Assembly of Regioregular Polythiophene onto Silicon Dioxide Dielectric Layer: Towards High Performance Polymer Thin Film Transistors

Polymer thin film transistors have potential to replace the conventional amorphous silicon transistors for certain applications. A high quality organic/inorganic hybrid junction can be created by assembling regioregular polythiophene derivatives on the surface of silicon dioxide dielectric layer. The polymer will be covalently bound to the silicon dioxide substrate (polymerization from surface or grafting onto silicon dioxide) or aligned to the surface by functional groups driven assembly. Correlation of the alignment of the polymer chains with the device performance will allow its optimization and a better understanding of the charge transport mechanism in polymer thin film transistors.

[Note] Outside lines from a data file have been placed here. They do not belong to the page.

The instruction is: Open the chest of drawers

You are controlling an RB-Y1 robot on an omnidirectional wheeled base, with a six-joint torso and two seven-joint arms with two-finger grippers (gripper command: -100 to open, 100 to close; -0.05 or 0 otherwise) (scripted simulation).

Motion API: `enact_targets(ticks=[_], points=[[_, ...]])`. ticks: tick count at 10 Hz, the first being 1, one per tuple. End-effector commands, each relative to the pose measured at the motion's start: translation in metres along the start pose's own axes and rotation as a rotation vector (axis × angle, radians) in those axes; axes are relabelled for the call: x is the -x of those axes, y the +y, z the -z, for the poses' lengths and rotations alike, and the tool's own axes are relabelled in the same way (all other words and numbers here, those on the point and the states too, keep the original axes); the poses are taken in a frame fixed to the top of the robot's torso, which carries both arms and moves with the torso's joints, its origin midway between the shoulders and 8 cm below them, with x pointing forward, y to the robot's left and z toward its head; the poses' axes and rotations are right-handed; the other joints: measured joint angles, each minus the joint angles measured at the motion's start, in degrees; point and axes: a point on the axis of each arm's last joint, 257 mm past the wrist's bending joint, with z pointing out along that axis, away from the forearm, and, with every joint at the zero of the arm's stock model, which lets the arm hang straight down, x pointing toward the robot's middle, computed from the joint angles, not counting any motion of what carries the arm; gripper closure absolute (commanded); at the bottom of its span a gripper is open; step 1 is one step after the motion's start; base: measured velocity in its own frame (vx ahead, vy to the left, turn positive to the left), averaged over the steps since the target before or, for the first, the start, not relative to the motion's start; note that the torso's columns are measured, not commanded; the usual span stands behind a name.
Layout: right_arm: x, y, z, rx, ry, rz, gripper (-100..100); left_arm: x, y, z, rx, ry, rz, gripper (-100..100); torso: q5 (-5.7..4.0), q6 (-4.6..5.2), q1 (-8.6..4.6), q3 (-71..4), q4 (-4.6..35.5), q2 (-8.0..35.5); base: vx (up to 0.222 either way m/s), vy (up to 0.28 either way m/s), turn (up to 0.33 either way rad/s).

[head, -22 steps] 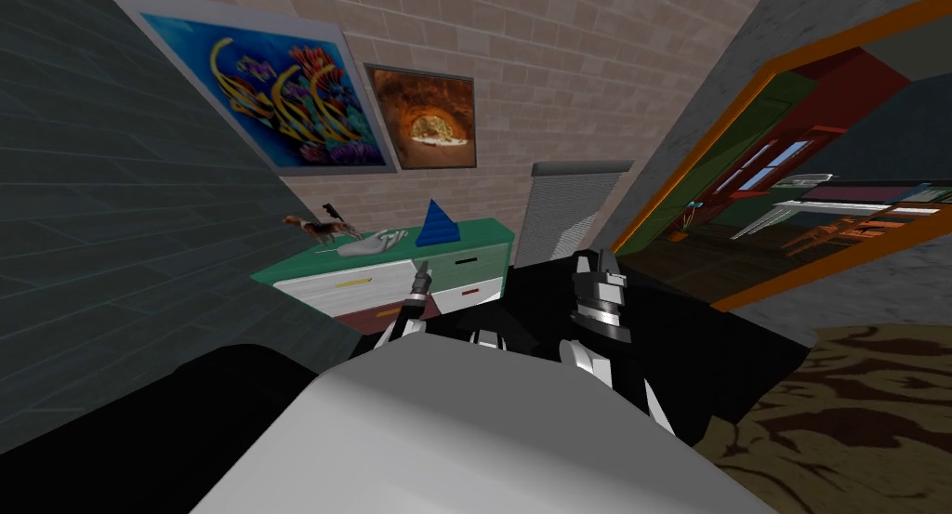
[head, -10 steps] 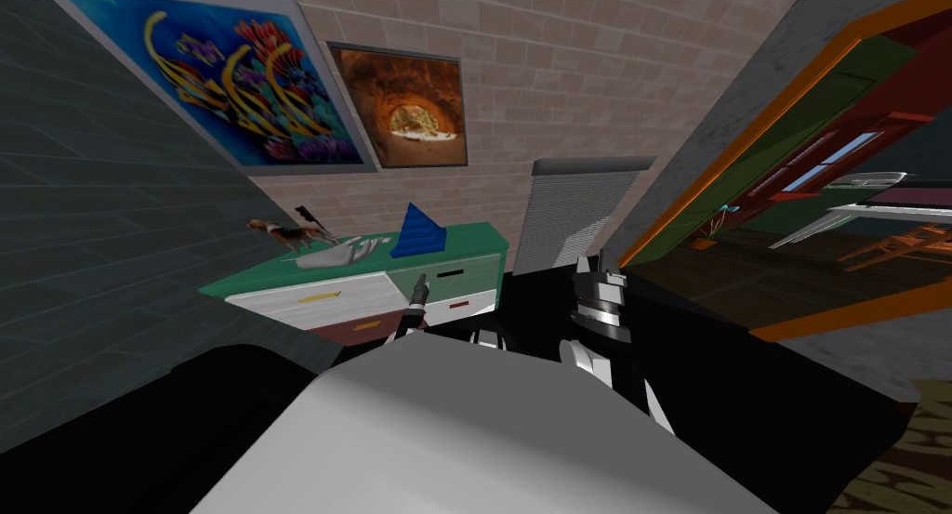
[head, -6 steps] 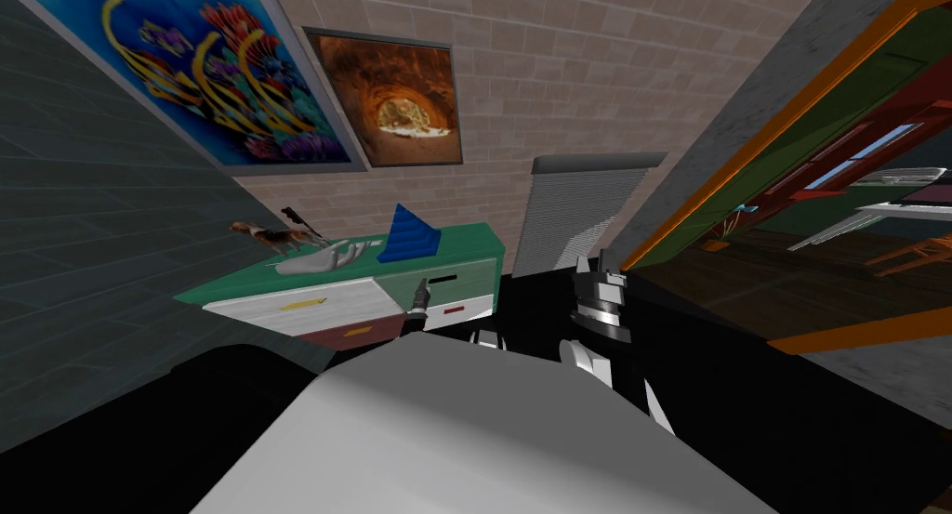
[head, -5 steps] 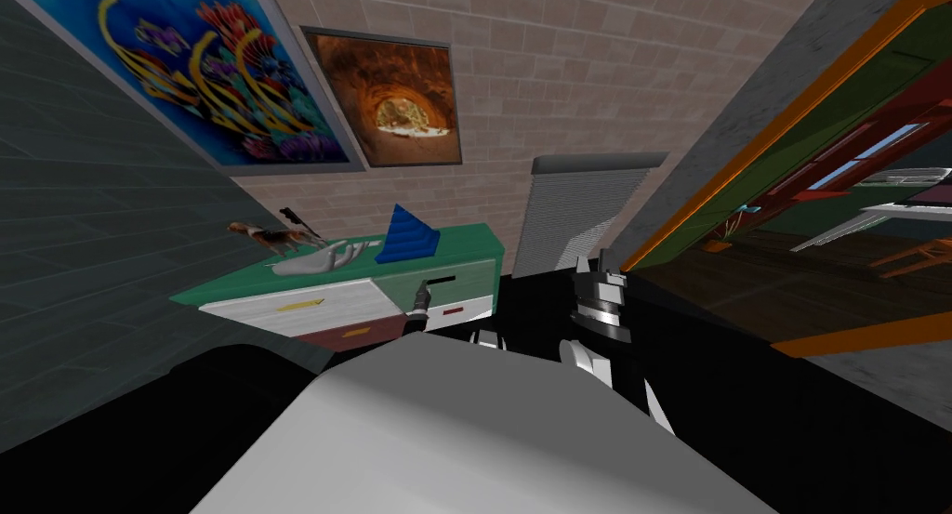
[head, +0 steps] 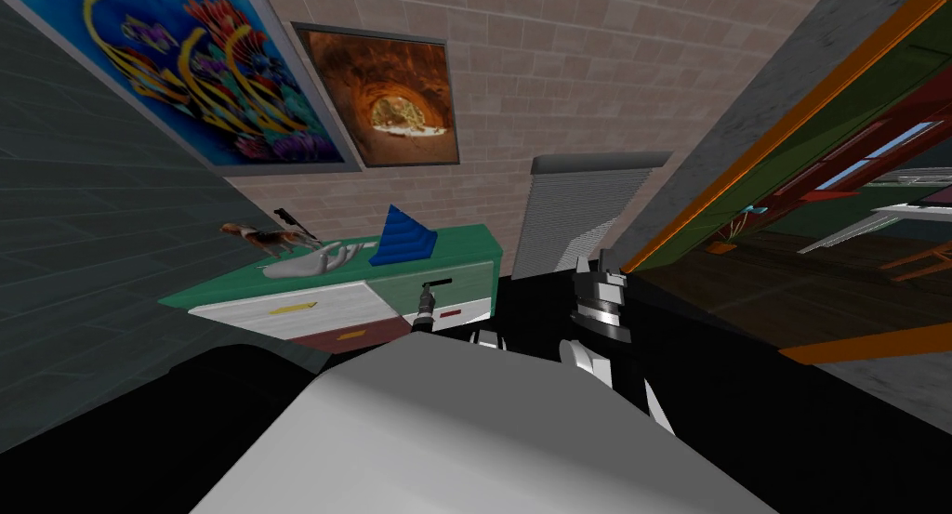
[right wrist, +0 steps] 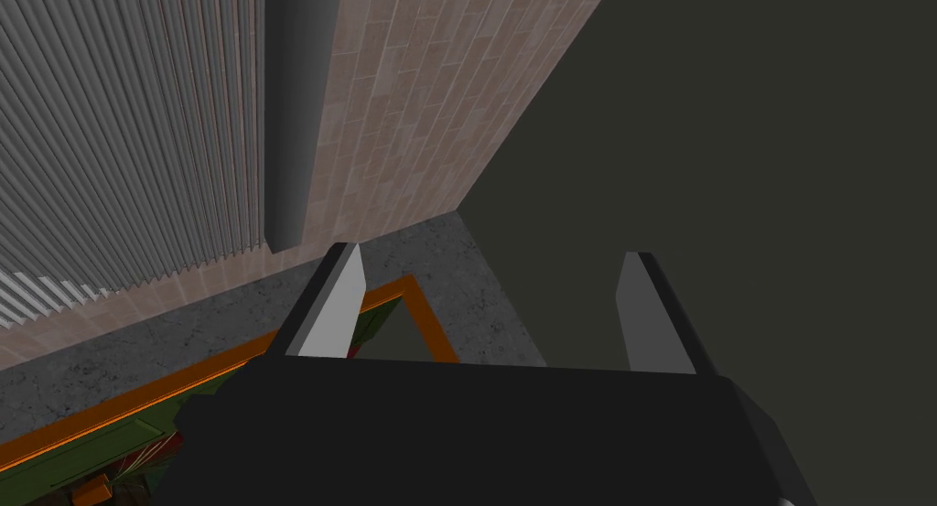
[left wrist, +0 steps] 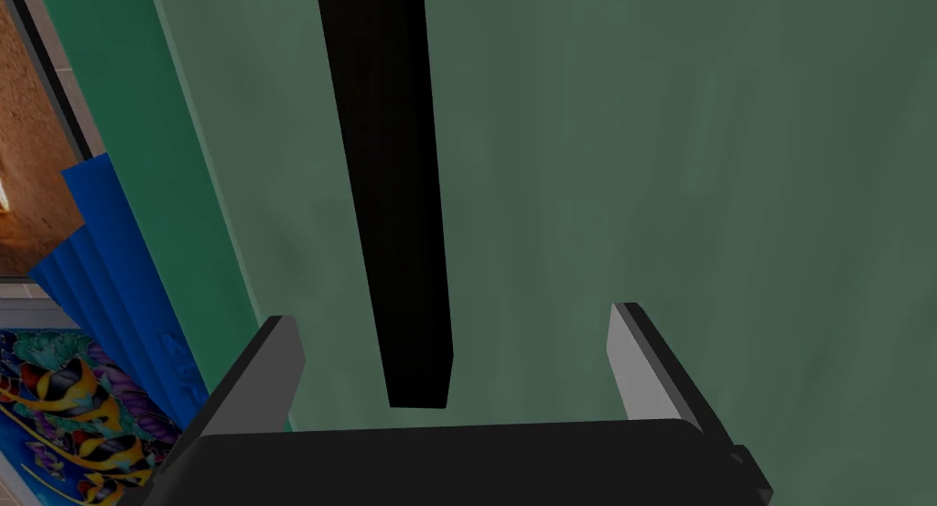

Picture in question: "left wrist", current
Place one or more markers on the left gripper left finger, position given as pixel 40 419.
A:
pixel 258 380

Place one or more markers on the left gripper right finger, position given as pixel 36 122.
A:
pixel 647 374

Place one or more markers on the blue curtain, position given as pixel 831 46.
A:
pixel 117 294

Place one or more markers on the green cupboard door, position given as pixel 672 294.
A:
pixel 622 198

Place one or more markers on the colourful fish picture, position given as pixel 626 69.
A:
pixel 66 418

Supramolecular Organization in Electronic Polymers: Block-Copolymers Containing Regioregular Polythiophenes and Liquid Crystalline Polymers

Well-defined rod-rod block copolymers containing regioregular polythiophene and helical liquid crystalline segments will be generated by a combination of living polymerization techniques. Poly(N-hexylisocyanate), poly[(R)-2,6-dimethylheptyl isocyanate], poly(N,N-di-n-hexylguanidine) and poly(g-benzyl-L-glutamate) will be incorporated in block copolymers with regioregular poly(3-hexylthiophene). These novel materials are expected to generate well-ordered supramolecular assemblies with tunable optoelectronic properties. The proposed rod-rod copolymers will be used in organic electronics applications, such as thin film transistors and chemical sensors.

Novel Lanthanide Catalysts for the Synthesis of Biodegradable Materials Based on Aliphatic Polyesters for Localized and Controlled Drug Delivery

This proposal describes the synthesis and characterization of new b-diketiminate lanthanide complexes. Their catalytic activity in ring-opening polymerization of e-caprolactone and L-lactide can be tuned by changing the ligand environment and the lanthanide ion. The optimization of the proposed catalytic system is expected to generate a living ring-opening polymerization. Incorporation of e-caprolactone and L-lactide in well-defined block copolymer structures with variable compositions will generate tunable rates of degradation, which are required for their successful use in localized and controlled drug delivery.

Conjugated Polymer-quantum Dot Networks for Hybrid Solar Cell Applications

Extensive research is currently directed towards conjugated polymer-quantum dot bulk heterojunction solar cells, an alternative to crystalline silicon inorganic counterparts. To increase the performance of these solar cells, quantum dots must be efficiently blended into the conjugated polymer matrix. Additionally the charge transport through the conjugated polymer quantum dot interface must be improved. Here conjugated polymer-quantum dot networks will be generated using the interaction between quantum dots and poly[2-methoxy-5-(2’-ethylhexyloxy)-1,4-phenylenevinylene] derivatives containing 4-alkoxypyridine side chains or poly(4-vinylpyridine) grafts. The interaction of pyridine motifs with the quantum dots is expected to create both an increased interfacial contact and a more effective dispersion of the inorganic phase into the organic matrix.